# AIM OF THE TASK:
Every line from the one with "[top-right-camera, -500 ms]" to the end of the data needs to be copied exactly, and no line before it.
-------------------------
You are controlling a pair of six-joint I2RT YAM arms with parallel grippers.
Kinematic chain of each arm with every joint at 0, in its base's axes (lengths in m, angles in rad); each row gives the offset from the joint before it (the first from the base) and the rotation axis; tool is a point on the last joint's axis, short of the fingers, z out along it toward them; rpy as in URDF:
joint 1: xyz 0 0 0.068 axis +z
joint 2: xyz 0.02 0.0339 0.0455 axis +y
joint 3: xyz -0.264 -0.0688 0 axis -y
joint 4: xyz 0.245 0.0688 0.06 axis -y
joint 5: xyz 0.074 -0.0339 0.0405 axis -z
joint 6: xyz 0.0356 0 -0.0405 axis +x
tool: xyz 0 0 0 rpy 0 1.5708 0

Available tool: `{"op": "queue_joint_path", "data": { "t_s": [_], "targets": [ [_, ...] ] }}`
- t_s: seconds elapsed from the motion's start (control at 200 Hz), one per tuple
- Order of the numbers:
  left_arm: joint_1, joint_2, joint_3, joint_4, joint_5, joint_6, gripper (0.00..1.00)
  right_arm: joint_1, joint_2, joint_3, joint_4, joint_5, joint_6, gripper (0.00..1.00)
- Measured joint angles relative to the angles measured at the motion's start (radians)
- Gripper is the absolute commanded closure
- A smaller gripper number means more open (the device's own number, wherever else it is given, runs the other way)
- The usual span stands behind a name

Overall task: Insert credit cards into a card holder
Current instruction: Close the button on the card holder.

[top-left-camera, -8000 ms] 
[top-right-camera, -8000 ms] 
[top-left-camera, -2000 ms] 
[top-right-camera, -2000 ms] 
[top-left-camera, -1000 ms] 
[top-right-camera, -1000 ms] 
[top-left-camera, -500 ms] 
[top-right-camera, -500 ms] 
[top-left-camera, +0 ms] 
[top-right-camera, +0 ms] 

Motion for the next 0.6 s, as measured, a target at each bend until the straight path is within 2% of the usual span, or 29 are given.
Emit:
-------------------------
# THE ANSWER:
[top-right-camera, -500 ms] 
[top-left-camera, +0 ms] 
[top-right-camera, +0 ms] 

Motion for the next 0.6 s, as measured, a target at each bend until the straight path is within 2% of the usual span, or 29 are given.
Emit:

No other output is needed; the exercise is complete.